A empresa também informa que suas caixas térmicas especiais têm aproximadamente o tamanho de uma mala de mão e pesam 36,2 quilos quando totalmente carregadas com 975 frascos (4.875 doses) do imunizante.
Depois de aberta, e se for usada como armazenamento temporário por um centro de vacinação, a embalagem pode ser utilizada por um total de 15 dias, se houver reabastecimento de gelo seco a cada cinco dias.
“Após armazenamento por 15 dias no remetente térmico, é possível transferir os frascos para condições de armazenamento de 2 °C a 8 °C por mais cinco dias”, diz a empresa, ressaltando que, “uma vez descongelados e armazenados sob condições de 2 °C a 8 °C, os frascos não podem ser recongelados ou armazenados sob condições de congelamento”.
Visto que a rede de frio do Sistema Único de Saúde (SUS) trabalha com faixa de temperatura entre 2 °C e 8 °C, isso poderá ser muito útil ao Brasil, caso o governo decida adquirir a Comirnaty.
“O Brasil tem capacidade de fabricar câmaras frigoríficas, caminhões com baús frigorificados e congeladores de temperatura ultrabaixa”, afirma Bueno.
“Mas, por não ser uma aplicação comum, não há muita experiência na sua fabricação, montagem e operação.
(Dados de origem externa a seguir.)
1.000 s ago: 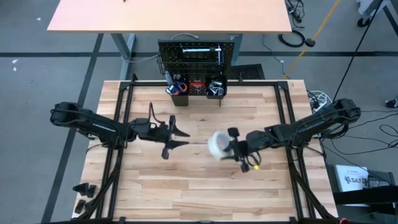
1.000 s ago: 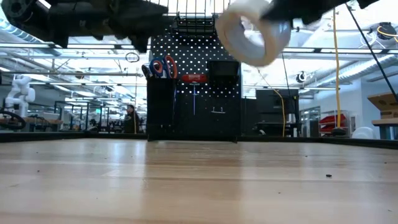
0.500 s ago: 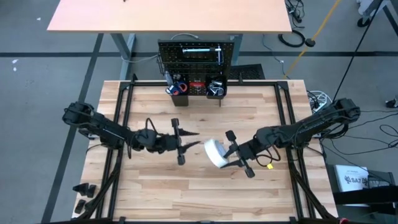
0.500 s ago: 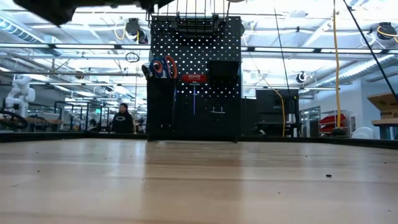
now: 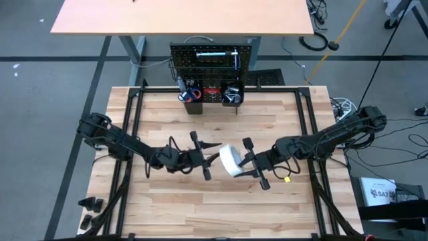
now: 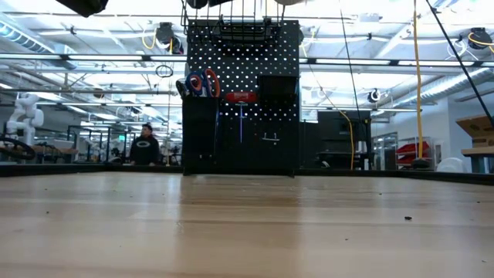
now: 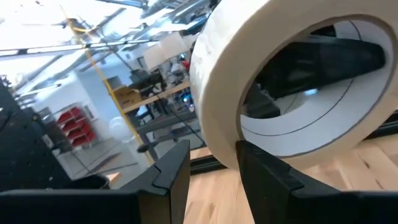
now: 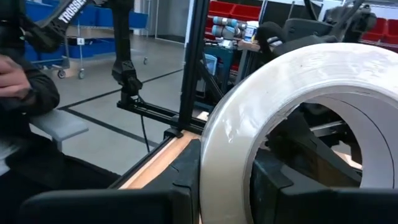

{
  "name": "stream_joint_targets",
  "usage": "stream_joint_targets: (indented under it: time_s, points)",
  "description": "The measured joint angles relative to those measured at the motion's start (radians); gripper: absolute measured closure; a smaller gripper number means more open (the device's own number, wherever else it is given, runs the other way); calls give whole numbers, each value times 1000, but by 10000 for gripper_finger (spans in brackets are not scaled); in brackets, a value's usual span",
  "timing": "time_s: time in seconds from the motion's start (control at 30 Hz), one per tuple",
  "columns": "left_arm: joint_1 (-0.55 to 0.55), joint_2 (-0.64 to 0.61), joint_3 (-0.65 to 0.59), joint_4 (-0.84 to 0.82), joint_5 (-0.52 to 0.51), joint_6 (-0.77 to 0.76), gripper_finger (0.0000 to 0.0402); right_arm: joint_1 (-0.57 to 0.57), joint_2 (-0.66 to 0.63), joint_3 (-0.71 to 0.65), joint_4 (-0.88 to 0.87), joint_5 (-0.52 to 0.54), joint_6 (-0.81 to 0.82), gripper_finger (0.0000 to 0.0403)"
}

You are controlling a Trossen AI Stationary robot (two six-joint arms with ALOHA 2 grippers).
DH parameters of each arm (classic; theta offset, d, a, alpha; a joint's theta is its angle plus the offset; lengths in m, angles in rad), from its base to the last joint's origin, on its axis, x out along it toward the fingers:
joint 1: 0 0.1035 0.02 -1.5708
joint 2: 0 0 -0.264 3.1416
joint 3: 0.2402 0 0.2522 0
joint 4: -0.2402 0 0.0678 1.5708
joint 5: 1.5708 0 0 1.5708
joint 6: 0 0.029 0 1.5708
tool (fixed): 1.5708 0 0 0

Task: Hang tools onto peg board
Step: Hang the white masking tape on the peg board

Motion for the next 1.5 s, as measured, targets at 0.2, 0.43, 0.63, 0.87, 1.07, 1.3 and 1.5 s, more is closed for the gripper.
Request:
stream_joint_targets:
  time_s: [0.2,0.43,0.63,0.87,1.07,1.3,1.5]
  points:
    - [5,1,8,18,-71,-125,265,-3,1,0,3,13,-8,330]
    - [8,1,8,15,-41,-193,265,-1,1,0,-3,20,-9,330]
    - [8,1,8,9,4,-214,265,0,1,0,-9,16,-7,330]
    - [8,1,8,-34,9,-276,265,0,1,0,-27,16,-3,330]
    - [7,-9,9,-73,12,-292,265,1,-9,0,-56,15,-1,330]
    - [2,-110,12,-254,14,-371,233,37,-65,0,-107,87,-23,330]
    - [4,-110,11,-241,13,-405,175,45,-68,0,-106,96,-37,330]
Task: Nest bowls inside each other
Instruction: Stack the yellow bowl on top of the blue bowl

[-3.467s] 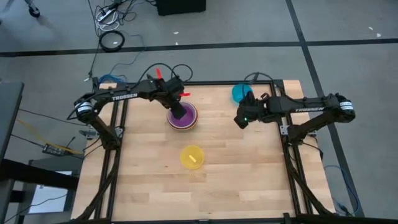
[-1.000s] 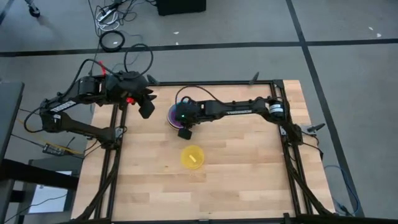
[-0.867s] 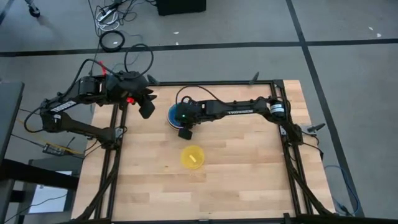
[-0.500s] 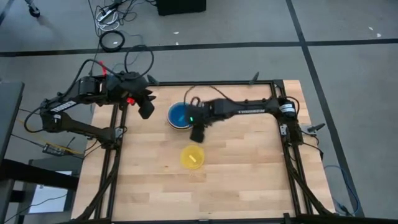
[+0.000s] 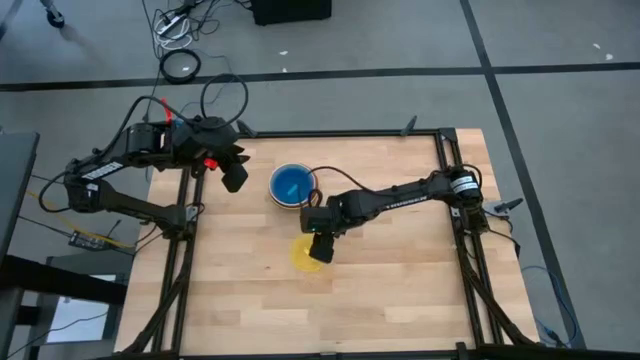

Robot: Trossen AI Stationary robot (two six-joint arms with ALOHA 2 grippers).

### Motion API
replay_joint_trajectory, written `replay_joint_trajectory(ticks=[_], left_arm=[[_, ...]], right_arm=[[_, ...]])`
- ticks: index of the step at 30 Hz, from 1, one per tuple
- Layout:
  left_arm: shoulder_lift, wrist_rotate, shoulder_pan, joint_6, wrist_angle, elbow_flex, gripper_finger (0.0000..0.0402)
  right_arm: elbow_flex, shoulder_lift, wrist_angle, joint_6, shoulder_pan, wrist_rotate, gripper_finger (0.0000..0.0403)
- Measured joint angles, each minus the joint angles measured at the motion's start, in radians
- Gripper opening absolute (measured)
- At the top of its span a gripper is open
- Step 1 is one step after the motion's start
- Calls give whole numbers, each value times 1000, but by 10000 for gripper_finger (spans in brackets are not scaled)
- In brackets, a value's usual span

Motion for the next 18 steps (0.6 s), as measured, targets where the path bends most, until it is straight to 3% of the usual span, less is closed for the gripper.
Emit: replay_joint_trajectory(ticks=[18], left_arm=[[1, -22, -52, -13, 2, 0, 127]], right_arm=[[-236, 1, 270, 80, -28, -74, 160]])
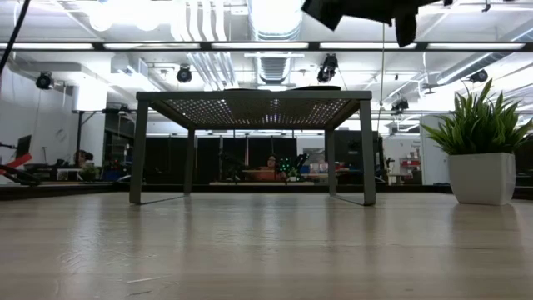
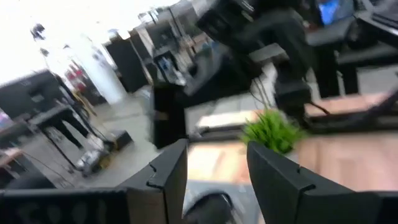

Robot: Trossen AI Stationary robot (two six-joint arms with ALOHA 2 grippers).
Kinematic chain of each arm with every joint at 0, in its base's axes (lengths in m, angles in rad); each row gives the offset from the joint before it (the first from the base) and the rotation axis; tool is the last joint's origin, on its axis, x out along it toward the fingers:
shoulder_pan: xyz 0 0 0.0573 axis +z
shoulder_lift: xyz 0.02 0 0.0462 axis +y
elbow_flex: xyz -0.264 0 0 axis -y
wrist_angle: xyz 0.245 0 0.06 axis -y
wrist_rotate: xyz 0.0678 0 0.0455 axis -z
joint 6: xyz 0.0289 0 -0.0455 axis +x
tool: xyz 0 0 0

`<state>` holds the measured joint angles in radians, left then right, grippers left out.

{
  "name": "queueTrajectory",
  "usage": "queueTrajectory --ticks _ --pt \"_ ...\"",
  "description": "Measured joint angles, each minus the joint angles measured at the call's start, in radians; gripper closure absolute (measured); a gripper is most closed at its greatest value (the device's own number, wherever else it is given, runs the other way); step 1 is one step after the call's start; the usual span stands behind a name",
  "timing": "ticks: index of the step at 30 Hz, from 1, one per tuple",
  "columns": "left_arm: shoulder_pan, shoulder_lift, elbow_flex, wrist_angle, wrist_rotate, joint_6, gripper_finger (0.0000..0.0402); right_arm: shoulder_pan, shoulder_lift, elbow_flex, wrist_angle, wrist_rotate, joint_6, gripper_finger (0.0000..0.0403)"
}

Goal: Pick & Place Mini shaped plates
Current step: Stack the square plate on top of the square plate on the shelf

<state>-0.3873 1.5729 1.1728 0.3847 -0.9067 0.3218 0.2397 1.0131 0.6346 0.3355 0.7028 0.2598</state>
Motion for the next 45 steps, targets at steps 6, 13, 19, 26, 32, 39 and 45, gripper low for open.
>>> queueTrajectory --ticks 6,13,19,26,32,39,45 --pt "-0.028 -0.033 -0.001 -0.206 0.099 -0.205 0.0239 -0.127 -0.014 0.164 -0.39 -0.157 0.141 0.0394" --pt "-0.053 -0.065 -0.041 -0.246 0.155 -0.272 0.0239 -0.289 0.046 0.311 -0.595 -0.392 0.19 0.0394" --pt "-0.066 -0.109 -0.113 -0.223 0.165 -0.339 0.0239 -0.442 0.126 0.396 -0.645 -0.635 0.233 0.0394" --pt "-0.089 -0.176 -0.215 -0.152 0.164 -0.378 0.0239 -0.615 0.248 0.515 -0.797 -0.849 0.321 0.0394" --pt "-0.103 -0.205 -0.268 -0.105 0.163 -0.387 0.0239 -0.694 0.375 0.605 -0.842 -1.025 0.329 0.0394" --pt "-0.117 -0.219 -0.301 -0.108 0.162 -0.387 0.0239 -0.758 0.511 0.729 -1.043 -1.13 0.317 0.0394" --pt "-0.121 -0.229 -0.312 -0.108 0.162 -0.388 0.0239 -0.785 0.564 0.766 -1.1 -1.147 0.31 0.0394"
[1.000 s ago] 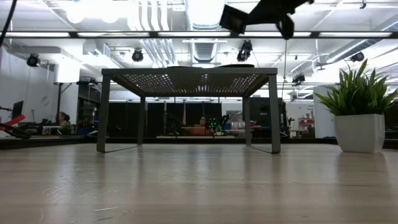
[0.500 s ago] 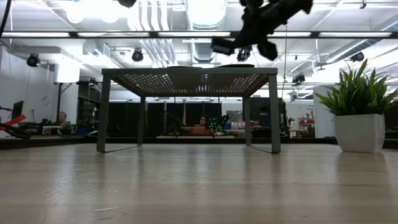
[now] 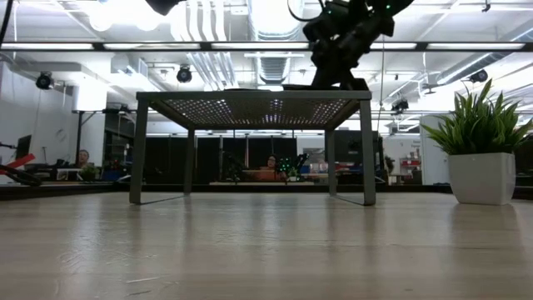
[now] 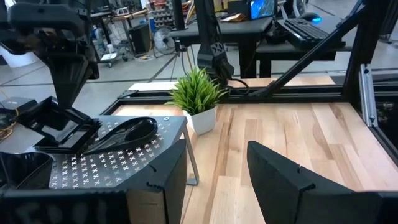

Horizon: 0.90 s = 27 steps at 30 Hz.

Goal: Pick & Place Mini shaped plates
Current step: Stack the square plate on top of the square plate on the shelf

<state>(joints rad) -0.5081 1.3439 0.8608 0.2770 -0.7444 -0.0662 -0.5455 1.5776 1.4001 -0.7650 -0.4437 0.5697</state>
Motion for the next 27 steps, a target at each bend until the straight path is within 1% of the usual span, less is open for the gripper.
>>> queueTrajectory --ticks 3,18,22,27 --pt "-0.003 -0.003 0.0 0.001 0.0 0.004 0.0239 -0.002 0.009 0.004 0.0 -0.032 0.0 0.0394" --pt "-0.004 -0.004 0.0 0.0 0.0 0.008 0.0239 -0.002 0.002 -0.002 0.005 -0.026 -0.029 0.0393" --pt "-0.004 -0.004 0.0 0.0 0.0 0.005 0.0239 -0.001 0.002 -0.003 0.003 -0.025 -0.05 0.0372" --pt "-0.004 -0.004 0.0 0.0 0.0 0.003 0.0239 -0.001 0.002 -0.001 0.001 -0.025 -0.053 0.0327"
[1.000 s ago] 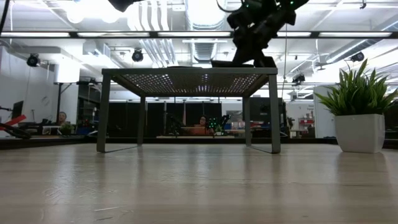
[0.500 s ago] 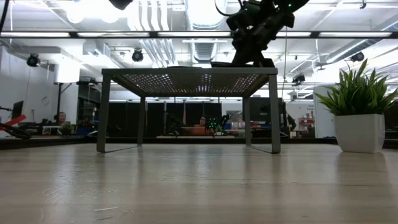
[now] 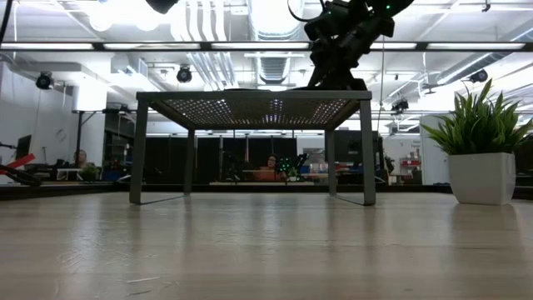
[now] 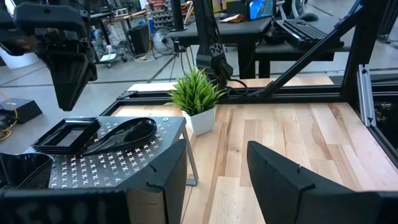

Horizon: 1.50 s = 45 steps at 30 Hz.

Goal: Pick & Place Mini shaped plates
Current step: Stack the square plate on top of the square plate on the shelf, then stack the drop-shaped plate on top of the drop-shaped plate on the shelf

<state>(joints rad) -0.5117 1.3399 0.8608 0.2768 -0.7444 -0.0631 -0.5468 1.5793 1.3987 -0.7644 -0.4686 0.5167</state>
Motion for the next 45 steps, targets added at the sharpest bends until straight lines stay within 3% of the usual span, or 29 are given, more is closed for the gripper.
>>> queueTrajectory --ticks 7,13,27,32,45 --pt "0.0 0.0 0.0 0.0 0.0 -0.001 0.0239 0.002 -0.034 0.0 -0.001 -0.001 -0.017 0.0277" --pt "0.0 0.0 0.0 -0.001 0.0 0.002 0.0239 0.049 -0.098 -0.005 0.0 0.014 -0.082 0.0265" --pt "-0.005 -0.004 0.0 -0.143 0.042 -0.089 0.0239 0.34 -0.215 -0.045 0.099 0.322 -0.186 0.0343" --pt "-0.019 -0.02 0.0 -0.201 0.121 -0.15 0.0239 0.448 -0.218 -0.11 0.222 0.365 -0.212 0.0389" --pt "-0.092 -0.037 0.0 -0.434 0.429 -0.327 0.0239 0.669 -0.219 -0.34 0.659 0.421 -0.333 0.0394"
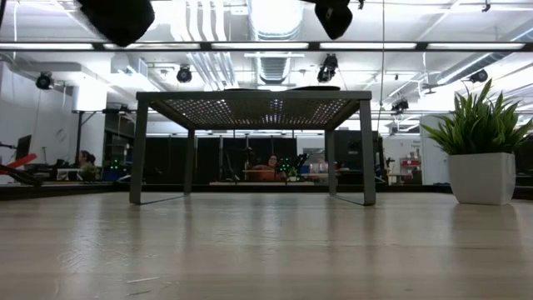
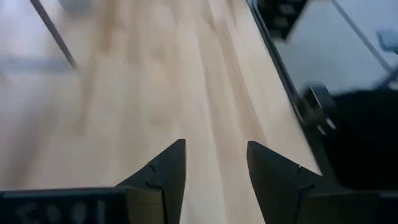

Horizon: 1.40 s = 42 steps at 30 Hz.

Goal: Pick & Place Mini shaped plates
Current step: Stack the drop-shaped plate on top of the drop-shaped plate on the shelf

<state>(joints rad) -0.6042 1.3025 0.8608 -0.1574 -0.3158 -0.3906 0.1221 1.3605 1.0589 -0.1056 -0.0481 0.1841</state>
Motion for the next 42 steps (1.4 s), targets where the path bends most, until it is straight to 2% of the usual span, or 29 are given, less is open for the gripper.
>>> queueTrajectory --ticks 6,12,19,24,33,39,42 --pt "-0.033 0.009 0.0 -0.177 0.143 -0.225 0.0239 0.054 0.0 -0.114 0.175 -0.001 -0.031 0.0394" --pt "-0.077 0.029 -0.008 -0.309 0.158 -0.375 0.0239 0.08 0.0 -0.17 0.286 0.0 -0.031 0.0394" --pt "-0.122 0.054 -0.068 -0.305 0.199 -0.54 0.0239 0.117 0.0 -0.199 0.33 0.0 -0.048 0.0394" --pt "-0.144 0.062 -0.119 -0.284 0.206 -0.604 0.0239 0.124 0.002 -0.203 0.329 0.0 -0.03 0.0394" --pt "-0.148 0.063 -0.176 -0.228 0.22 -0.631 0.0239 0.129 0.002 -0.207 0.346 0.0 -0.027 0.0394" --pt "-0.151 0.087 -0.225 -0.092 0.221 -0.628 0.0239 0.129 0.003 -0.216 0.357 0.0 -0.019 0.0394" --pt "-0.151 0.108 -0.226 -0.082 0.219 -0.623 0.0239 0.129 0.003 -0.218 0.358 0.0 -0.019 0.0394"
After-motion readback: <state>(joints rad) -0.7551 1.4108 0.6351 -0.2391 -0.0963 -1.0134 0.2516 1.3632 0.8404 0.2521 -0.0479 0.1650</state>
A tecnologia de dois circuitos de refrigeração em série (cascata) é conhecida, mas os detalhes vão exigir um aprendizado”, acrescenta.
Além disso, o Brasil não possui uma rede de distribuição frigorificada para vacinas e remédios que exigem temperaturas inferiores a -25 °C. “Ou seja, não está preparado para distribuir imunizantes a -70 °C”, reforça Bueno.
“No entanto, aqui é bastante comum o transporte e a armazenagem com algo em torno de -20 °C, o que pode duplicar o tempo de armazenagem das embalagens com isolamento térmico e gelo seco, em vez de mantê-las em um ambiente [externo] com médias de +30 °C. Nesse caso, é fundamental o registro da temperatura da vacina ao longo do transporte e da armazenagem, confirmando a marca de -70 °C.”